**Exercise objective:** Using the data below, restate exactly every line from the one with "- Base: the" up to and including the one with "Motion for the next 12". No picture belongs in it.

**Material supplied:**
○ ○ ○ ○ ○
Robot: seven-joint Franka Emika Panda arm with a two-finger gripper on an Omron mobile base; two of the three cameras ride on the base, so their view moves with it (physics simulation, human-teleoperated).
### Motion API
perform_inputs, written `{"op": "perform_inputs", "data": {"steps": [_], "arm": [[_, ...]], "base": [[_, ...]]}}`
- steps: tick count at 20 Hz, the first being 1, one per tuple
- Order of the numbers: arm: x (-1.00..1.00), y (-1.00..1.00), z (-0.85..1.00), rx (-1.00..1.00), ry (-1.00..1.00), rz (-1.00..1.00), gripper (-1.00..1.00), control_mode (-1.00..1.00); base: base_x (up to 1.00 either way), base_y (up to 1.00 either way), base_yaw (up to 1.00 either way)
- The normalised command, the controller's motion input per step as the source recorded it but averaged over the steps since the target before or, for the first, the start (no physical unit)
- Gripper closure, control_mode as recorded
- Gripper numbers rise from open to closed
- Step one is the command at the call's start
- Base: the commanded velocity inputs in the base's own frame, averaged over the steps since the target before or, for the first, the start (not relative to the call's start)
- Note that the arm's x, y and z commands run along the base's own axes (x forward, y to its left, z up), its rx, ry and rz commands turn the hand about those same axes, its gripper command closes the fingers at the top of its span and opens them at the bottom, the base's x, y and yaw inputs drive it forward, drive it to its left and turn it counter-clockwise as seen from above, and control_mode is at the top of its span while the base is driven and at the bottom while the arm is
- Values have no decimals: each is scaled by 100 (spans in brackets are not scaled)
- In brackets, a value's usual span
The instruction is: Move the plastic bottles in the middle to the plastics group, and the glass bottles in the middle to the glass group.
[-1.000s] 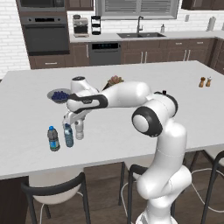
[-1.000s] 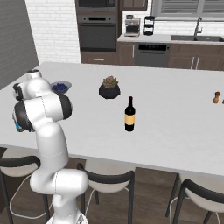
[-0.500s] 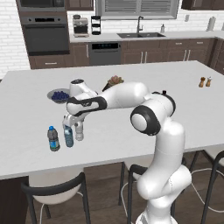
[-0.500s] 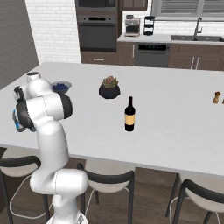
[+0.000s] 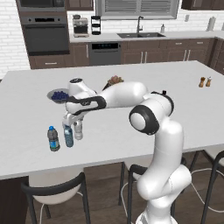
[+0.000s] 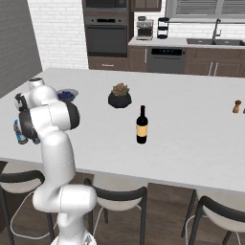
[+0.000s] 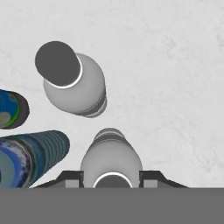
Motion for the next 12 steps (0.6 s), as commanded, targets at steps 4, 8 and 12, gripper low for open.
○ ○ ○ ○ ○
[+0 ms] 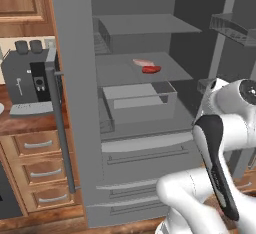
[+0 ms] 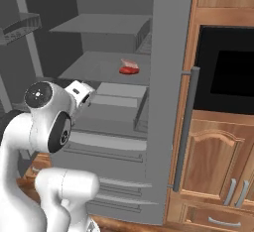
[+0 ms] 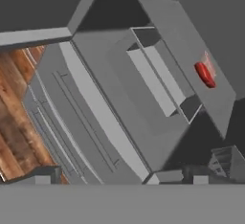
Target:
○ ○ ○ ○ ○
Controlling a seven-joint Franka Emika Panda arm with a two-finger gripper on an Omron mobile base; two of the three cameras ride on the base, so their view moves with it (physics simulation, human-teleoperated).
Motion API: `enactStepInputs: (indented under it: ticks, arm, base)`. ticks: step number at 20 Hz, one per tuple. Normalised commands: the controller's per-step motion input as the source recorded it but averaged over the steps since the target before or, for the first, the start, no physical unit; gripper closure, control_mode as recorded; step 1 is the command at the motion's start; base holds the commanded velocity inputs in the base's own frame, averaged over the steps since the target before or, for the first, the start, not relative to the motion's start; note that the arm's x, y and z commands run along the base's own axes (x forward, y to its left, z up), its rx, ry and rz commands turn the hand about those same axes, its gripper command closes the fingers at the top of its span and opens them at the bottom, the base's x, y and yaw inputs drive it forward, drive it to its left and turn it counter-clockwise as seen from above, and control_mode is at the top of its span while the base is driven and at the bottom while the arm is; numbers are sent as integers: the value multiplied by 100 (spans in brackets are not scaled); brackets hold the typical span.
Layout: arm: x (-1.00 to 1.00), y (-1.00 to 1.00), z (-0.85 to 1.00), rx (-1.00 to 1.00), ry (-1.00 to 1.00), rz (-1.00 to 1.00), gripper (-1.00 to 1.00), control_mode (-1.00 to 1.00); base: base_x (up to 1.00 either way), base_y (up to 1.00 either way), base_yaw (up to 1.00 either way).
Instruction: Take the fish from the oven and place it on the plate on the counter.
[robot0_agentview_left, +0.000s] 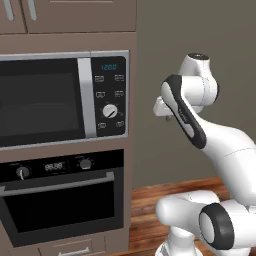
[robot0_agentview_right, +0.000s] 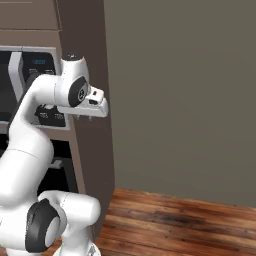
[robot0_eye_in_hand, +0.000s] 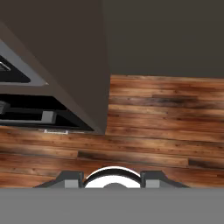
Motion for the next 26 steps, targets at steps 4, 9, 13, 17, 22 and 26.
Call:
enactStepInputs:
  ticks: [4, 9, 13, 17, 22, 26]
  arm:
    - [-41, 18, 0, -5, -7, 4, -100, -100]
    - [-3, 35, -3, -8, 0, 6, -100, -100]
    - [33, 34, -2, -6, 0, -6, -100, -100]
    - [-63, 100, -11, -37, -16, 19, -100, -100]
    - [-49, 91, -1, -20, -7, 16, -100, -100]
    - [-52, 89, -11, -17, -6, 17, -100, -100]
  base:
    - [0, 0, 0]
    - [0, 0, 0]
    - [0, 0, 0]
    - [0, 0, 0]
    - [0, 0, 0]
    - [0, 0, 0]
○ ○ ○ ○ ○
**Task output:**
- Base: the commanded velocity inputs in the base's own frame, averaged over the steps since the target before or, for the first, the start (not relative to the call's start)
- Note that the arm's x, y and z commands run along the base's own axes (x forward, y to its left, z up), its rx, ry and rz commands turn the hand about those same axes, its gripper command closes the fingers at the top of its span and opens them at the bottom, the base's x, y and yaw inputs drive it forward, drive it to its left and turn it counter-clockwise as seen from above, and control_mode is at the top of its span while the base is driven and at the bottom while the arm is
- Values have no decimals: each is scaled by 100 (spans in brackets are not scaled)
- In brackets, a value's usual span
The instruction is: Move the plastic bottles in the middle to the plastics group, and the glass bottles in the middle to the glass group.
[-1.000s] 
[-1.000s] 
[-0.500s] 
[-0.500s] 
[+0.000s] 
[+0.000s] 
[+0.000s] 
Motion for the next 12 steps (0.6 s), as commanded, targets at steps 4, 8 and 12, gripper low for open.

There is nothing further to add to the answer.